---
name: aimlapi-voice
description: "Transcribe audio files (ogg, mp3, wav, etc.) using AIMLAPI. Use when the user provides audio messages or local audio files. Provides a reliable Python script with retries and polling."
---

# AIMLAPI Voice Transcription

## Overview

A robust skill for transcribing audio via AIMLAPI's specialized speech-to-text endpoints.

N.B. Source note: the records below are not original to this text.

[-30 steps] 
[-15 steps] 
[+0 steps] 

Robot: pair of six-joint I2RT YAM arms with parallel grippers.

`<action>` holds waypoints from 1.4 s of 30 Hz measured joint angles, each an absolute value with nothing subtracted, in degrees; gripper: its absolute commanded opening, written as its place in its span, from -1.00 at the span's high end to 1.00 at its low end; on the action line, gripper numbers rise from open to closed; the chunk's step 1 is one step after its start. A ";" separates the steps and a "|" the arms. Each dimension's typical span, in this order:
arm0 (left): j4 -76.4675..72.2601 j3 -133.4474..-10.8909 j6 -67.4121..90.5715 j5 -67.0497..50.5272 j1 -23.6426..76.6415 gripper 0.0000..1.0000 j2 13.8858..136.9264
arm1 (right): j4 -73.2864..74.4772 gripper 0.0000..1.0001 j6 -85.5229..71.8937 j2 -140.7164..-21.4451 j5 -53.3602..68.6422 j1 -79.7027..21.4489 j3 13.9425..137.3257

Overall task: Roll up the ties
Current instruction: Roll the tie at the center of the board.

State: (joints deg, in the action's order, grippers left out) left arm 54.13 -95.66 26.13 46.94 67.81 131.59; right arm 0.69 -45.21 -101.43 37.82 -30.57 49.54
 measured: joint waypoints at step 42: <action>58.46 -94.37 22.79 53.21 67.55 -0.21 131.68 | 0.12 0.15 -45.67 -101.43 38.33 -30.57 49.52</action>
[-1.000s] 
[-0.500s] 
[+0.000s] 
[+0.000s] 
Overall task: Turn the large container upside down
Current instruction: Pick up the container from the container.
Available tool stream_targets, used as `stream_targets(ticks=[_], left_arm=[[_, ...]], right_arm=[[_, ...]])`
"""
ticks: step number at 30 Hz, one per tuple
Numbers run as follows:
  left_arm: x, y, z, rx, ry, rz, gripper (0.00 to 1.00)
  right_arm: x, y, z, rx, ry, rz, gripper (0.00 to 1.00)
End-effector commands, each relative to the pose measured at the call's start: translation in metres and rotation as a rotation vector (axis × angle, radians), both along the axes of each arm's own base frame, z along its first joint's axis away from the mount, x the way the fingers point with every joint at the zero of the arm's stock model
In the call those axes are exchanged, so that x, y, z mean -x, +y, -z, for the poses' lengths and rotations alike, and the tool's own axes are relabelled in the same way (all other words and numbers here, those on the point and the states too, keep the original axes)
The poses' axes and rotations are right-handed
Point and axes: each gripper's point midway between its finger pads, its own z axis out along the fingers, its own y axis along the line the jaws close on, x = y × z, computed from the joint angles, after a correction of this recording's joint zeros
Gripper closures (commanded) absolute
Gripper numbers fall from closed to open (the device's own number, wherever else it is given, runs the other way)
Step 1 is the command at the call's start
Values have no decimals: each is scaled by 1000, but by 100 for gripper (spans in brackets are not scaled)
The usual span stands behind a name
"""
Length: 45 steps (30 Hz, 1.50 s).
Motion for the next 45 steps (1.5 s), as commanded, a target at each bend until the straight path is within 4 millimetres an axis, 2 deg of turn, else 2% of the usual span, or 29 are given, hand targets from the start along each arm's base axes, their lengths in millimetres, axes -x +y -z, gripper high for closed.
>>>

It handles queuing, polling for results, and automatic MIME-type detection.

## Quick Start

```bash
# Set your API key first (if not in env)
# export AIMLAPI_API_KEY="your-key-here"

# Transcribe a file
python {baseDir}/scripts/transcribe.py path/to/audio.ogg
```

## Tasks

### Process Voice Messages

When an audio file is received, use this script to extract the text.

```bash
python {baseDir}/scripts/transcribe.py <file_path> \
  --model "#g1_whisper-medium" \
  --verbose
```

### Arguments

- `file`: (Required) Path to the audio file.
- `--model`: Model ID (default: `#g1_whisper-medium`).
- `--out`: Path to save the transcript text.
- `--poll-interval`: Seconds between status checks (default: 5).
- `--max-wait`: Stop waiting after N seconds (default: 300).

## Dependencies

- Python 3
- `AIMLAPI_API_KEY` set in environment or provided via `--apikey-file`.